* _Required action_
Looking at the data below, state how many lines contain "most". No other words are wanted.

* _Data section_
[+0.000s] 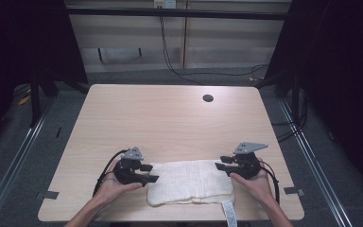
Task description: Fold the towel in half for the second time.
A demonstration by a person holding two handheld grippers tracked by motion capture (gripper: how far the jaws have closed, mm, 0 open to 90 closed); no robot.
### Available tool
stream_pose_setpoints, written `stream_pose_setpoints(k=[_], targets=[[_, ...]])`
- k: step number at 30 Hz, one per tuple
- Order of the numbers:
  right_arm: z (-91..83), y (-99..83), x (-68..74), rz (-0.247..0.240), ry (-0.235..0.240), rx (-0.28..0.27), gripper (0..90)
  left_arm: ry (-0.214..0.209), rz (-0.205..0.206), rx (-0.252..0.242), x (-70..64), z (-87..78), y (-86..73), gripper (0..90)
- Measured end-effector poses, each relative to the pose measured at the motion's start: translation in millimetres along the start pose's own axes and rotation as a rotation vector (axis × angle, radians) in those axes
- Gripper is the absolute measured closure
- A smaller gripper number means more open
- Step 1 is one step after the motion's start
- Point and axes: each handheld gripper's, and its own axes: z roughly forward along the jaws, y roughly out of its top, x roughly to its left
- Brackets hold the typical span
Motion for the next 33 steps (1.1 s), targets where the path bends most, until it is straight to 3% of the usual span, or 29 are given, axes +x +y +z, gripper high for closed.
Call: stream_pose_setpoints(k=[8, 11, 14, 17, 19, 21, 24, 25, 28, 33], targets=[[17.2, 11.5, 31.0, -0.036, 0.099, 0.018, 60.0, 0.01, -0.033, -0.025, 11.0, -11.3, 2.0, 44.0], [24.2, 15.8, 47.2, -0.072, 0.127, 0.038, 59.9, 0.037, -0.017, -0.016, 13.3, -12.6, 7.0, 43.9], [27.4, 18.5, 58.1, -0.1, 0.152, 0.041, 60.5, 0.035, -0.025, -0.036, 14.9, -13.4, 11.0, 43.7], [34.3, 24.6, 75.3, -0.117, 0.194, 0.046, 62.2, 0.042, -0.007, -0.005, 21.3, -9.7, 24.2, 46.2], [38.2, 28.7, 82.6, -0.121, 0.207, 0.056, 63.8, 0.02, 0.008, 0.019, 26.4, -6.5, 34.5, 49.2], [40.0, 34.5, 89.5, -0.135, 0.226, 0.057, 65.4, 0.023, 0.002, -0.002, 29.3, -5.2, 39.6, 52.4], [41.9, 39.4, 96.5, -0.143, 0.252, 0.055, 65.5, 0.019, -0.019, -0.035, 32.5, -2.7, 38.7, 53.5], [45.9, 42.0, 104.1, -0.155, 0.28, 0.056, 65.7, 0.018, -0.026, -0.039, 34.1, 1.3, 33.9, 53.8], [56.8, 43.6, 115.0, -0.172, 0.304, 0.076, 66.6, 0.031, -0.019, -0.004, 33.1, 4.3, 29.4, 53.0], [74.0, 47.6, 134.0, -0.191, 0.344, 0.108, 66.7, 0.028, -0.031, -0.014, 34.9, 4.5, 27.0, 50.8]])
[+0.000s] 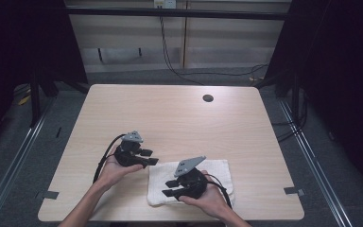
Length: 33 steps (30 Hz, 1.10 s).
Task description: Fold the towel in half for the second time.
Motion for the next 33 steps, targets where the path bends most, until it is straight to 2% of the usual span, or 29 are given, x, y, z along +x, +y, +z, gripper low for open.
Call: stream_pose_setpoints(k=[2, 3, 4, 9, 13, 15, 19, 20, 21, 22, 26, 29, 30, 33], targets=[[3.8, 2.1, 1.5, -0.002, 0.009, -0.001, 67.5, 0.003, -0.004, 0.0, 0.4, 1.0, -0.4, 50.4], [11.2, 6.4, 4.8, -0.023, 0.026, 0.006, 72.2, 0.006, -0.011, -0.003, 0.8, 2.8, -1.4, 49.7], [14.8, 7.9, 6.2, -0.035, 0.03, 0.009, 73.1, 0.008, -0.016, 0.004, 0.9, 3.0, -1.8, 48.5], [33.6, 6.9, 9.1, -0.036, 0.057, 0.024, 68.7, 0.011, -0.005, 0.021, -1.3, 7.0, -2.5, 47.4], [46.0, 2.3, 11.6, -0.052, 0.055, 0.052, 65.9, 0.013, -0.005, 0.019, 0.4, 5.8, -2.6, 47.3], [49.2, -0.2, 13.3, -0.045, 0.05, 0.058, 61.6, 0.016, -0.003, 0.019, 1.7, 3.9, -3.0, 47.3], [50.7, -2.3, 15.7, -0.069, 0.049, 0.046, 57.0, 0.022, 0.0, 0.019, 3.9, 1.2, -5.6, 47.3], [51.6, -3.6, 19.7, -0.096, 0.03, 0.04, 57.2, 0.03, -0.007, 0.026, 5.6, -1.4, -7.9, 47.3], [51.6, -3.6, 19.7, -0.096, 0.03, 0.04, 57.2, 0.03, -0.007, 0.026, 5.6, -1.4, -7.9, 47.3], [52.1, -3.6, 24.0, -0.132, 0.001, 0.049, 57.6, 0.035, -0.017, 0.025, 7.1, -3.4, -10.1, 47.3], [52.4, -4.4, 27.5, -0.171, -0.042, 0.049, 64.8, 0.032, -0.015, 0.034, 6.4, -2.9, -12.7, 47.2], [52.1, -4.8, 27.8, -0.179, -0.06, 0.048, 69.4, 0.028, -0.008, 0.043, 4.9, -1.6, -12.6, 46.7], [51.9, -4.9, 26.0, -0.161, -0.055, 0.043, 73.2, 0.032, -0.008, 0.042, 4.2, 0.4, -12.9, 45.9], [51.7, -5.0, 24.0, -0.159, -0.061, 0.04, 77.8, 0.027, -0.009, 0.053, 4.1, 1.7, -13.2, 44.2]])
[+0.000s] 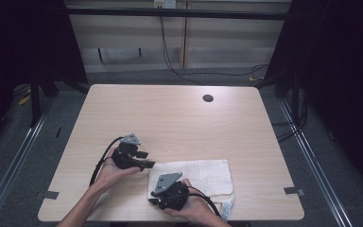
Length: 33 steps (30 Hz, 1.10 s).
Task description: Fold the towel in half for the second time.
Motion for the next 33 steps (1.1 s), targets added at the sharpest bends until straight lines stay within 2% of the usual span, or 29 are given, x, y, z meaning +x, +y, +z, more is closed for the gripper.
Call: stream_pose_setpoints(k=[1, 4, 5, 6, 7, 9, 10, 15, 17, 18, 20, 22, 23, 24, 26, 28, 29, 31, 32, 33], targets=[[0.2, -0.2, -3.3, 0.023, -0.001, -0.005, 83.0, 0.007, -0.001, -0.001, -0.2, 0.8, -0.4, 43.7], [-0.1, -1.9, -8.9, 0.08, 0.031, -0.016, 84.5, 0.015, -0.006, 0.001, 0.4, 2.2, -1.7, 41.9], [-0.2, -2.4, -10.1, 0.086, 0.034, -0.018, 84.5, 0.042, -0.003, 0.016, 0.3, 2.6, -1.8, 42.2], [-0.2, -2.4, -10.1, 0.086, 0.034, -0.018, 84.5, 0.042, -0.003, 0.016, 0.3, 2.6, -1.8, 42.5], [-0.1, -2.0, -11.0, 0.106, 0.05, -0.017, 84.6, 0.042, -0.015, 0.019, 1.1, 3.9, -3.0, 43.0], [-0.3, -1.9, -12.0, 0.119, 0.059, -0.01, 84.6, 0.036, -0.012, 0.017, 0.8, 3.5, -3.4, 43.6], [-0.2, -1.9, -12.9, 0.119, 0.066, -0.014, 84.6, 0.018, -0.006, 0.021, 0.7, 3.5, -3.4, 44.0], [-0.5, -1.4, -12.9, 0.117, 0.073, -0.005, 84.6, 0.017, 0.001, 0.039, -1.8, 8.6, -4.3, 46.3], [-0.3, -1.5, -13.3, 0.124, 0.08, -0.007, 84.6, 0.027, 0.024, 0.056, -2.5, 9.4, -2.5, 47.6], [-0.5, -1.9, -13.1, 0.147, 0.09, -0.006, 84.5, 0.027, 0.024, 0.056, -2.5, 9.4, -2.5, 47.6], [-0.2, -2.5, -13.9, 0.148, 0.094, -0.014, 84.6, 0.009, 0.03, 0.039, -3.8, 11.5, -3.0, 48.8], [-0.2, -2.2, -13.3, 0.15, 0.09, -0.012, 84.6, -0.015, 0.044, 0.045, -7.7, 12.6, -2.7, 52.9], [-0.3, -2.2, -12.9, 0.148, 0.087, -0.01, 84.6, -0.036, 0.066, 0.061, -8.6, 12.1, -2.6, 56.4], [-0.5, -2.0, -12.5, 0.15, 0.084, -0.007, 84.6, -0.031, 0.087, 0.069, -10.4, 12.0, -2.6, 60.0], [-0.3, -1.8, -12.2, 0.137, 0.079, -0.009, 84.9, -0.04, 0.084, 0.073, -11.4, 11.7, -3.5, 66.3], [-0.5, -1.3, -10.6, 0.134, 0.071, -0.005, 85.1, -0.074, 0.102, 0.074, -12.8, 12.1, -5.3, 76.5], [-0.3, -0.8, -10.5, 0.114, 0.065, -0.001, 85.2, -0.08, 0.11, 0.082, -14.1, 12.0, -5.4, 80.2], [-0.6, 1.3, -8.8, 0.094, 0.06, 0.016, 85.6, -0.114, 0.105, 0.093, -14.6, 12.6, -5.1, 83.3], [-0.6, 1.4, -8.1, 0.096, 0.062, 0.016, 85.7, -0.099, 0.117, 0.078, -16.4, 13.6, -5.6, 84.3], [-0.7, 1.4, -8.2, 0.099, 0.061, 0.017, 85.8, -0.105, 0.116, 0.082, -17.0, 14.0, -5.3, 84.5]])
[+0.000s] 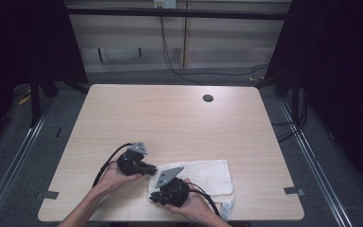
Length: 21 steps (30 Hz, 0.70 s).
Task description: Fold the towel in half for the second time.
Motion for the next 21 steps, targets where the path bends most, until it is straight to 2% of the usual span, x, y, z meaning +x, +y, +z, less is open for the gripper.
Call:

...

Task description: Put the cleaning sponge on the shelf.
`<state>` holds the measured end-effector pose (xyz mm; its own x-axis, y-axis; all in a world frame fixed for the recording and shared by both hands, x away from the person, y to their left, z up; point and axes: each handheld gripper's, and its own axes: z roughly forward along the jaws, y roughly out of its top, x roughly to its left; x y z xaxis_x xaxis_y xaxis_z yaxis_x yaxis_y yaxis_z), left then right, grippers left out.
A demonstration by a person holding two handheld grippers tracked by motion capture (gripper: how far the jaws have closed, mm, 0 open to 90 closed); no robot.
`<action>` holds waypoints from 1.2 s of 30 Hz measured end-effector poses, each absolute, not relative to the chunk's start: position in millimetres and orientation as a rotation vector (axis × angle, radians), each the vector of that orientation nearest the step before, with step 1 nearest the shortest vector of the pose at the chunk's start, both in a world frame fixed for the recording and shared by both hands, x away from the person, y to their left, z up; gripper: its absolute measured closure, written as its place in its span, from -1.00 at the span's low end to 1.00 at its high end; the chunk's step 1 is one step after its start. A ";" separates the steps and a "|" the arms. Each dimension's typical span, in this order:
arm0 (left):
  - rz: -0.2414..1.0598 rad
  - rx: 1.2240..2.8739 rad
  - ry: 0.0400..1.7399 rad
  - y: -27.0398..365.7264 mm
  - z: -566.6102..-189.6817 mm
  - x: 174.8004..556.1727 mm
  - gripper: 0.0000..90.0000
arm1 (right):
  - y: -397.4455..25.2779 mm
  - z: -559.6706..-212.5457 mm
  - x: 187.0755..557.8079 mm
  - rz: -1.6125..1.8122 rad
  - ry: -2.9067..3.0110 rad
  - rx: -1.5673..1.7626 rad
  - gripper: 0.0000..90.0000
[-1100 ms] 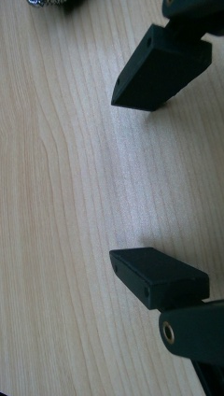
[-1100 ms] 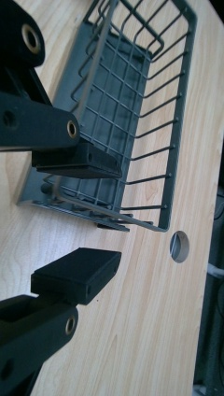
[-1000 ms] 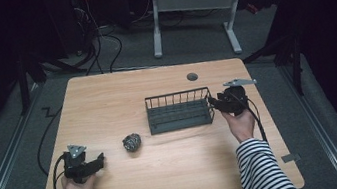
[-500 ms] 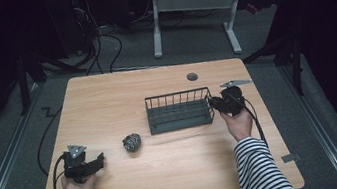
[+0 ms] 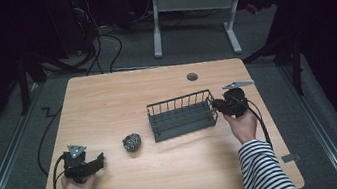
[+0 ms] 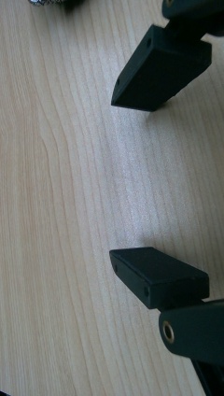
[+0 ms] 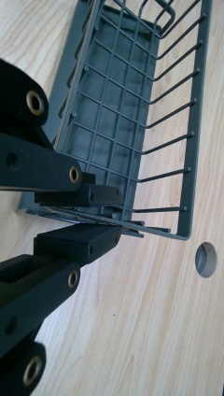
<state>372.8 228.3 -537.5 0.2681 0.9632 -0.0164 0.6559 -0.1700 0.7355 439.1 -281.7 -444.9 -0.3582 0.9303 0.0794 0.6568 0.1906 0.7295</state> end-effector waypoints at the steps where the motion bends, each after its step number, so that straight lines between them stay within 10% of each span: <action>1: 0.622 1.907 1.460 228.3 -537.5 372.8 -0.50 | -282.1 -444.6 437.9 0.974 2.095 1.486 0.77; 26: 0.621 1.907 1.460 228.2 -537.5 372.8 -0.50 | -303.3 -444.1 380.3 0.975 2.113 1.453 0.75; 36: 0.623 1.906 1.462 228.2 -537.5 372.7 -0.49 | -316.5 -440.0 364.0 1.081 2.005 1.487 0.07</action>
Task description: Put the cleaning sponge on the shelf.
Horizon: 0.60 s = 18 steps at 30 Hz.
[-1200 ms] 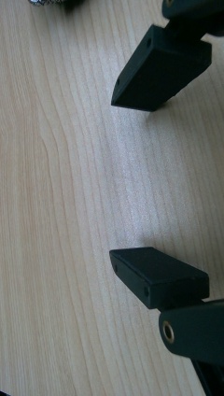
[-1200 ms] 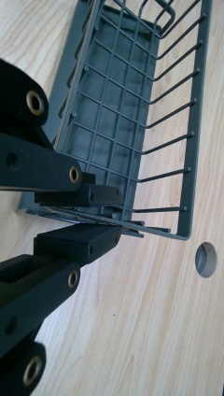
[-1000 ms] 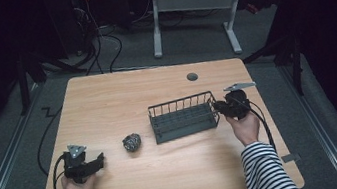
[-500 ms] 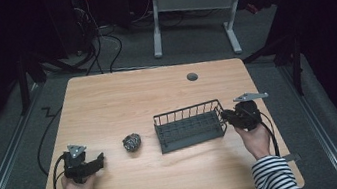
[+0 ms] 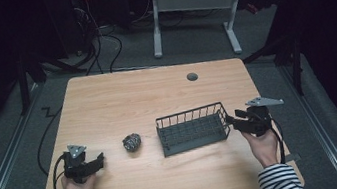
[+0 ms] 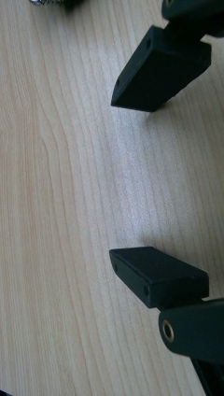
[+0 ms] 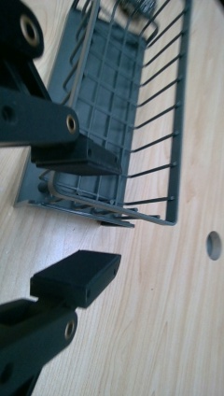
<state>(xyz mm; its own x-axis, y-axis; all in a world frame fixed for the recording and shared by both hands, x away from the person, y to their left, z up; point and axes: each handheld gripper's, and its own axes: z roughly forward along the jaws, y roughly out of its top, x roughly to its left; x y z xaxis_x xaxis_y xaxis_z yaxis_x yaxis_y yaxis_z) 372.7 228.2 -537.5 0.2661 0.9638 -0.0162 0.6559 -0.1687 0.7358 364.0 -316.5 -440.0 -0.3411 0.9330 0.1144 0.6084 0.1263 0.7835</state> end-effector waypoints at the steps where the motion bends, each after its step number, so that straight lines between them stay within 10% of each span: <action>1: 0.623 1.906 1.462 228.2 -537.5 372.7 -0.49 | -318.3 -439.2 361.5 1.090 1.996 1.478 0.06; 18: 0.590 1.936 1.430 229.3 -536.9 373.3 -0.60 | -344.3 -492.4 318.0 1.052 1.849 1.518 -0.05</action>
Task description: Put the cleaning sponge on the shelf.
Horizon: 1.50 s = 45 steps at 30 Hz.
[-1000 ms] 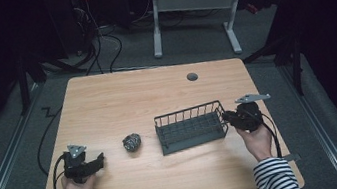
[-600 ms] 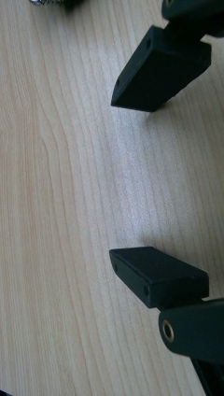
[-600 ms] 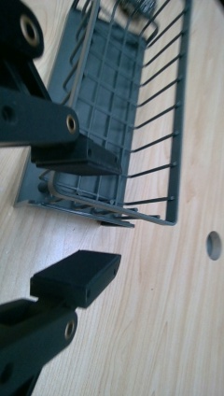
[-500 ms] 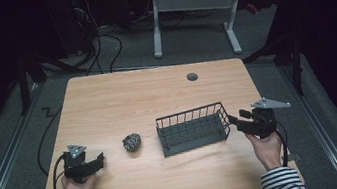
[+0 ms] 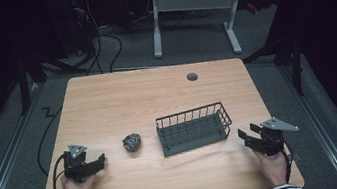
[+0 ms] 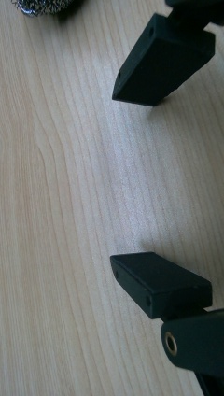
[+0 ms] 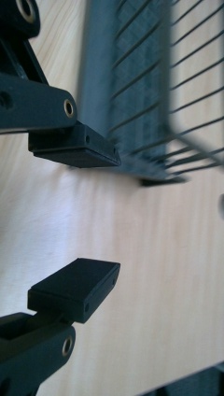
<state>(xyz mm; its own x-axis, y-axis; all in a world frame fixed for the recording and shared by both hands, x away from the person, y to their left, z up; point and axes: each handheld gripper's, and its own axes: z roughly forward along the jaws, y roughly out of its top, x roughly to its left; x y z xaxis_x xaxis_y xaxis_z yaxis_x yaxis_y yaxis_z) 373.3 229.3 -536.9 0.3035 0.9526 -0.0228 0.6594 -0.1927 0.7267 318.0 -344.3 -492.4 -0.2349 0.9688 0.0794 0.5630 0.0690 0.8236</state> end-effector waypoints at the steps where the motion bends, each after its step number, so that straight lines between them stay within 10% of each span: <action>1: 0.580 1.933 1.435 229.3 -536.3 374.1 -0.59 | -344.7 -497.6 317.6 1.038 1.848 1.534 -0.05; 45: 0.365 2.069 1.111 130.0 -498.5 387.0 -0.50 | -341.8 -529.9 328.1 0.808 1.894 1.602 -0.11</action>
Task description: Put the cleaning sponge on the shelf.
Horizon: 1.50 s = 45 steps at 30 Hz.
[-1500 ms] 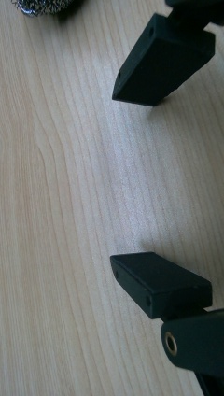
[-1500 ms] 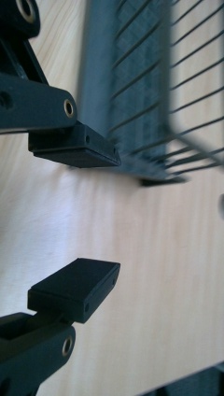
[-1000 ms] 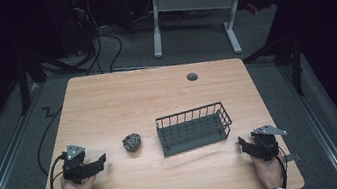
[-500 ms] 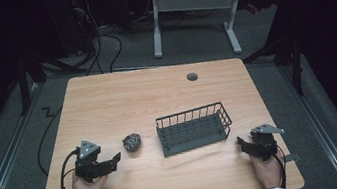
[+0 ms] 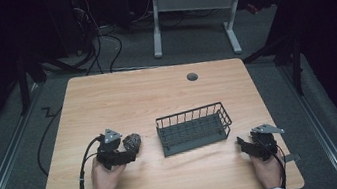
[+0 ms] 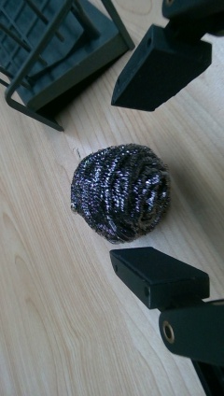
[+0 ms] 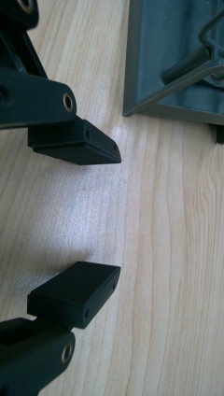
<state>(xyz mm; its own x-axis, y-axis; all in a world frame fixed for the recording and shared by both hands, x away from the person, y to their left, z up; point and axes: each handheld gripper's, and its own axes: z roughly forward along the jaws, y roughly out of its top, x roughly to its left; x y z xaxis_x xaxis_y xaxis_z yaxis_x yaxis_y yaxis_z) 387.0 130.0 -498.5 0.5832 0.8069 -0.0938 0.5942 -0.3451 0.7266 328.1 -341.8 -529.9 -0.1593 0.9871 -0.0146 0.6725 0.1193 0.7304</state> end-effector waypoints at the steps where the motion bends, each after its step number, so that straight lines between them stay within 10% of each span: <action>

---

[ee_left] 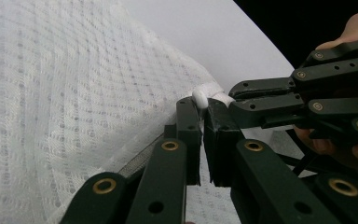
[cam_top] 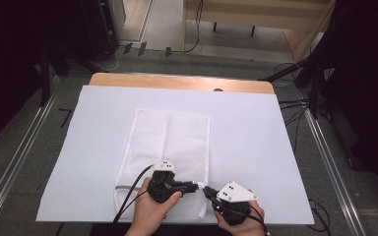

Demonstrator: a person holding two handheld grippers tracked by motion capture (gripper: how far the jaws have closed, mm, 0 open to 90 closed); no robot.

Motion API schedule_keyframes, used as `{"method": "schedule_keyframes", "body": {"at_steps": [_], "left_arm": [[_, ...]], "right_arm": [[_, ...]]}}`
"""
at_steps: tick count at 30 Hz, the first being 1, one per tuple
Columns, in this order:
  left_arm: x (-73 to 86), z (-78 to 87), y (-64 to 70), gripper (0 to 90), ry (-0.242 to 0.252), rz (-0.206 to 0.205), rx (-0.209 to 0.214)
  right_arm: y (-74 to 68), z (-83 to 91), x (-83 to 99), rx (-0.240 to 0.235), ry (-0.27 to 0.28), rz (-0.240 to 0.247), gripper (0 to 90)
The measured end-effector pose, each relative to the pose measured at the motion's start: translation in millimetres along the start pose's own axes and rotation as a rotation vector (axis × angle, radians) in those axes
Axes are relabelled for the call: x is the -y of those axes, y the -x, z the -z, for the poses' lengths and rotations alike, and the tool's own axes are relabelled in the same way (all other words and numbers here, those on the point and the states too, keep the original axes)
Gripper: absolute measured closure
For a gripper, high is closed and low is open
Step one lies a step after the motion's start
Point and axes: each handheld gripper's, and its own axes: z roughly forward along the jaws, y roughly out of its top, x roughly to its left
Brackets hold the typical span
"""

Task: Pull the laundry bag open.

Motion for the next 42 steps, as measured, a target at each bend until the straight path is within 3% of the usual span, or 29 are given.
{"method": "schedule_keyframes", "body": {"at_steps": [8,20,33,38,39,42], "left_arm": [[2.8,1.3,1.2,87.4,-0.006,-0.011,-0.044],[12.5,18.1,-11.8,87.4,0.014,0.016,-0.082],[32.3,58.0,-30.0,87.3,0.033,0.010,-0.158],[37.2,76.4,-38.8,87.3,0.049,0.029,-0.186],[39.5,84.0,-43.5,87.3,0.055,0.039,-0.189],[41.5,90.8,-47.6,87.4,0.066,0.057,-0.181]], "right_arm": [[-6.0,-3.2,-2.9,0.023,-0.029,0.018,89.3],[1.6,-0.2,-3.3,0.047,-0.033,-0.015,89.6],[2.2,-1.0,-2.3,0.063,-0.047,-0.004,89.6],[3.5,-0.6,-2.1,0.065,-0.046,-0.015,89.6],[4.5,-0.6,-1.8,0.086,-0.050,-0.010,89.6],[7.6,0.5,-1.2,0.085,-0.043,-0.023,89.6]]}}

* _Answer box_
3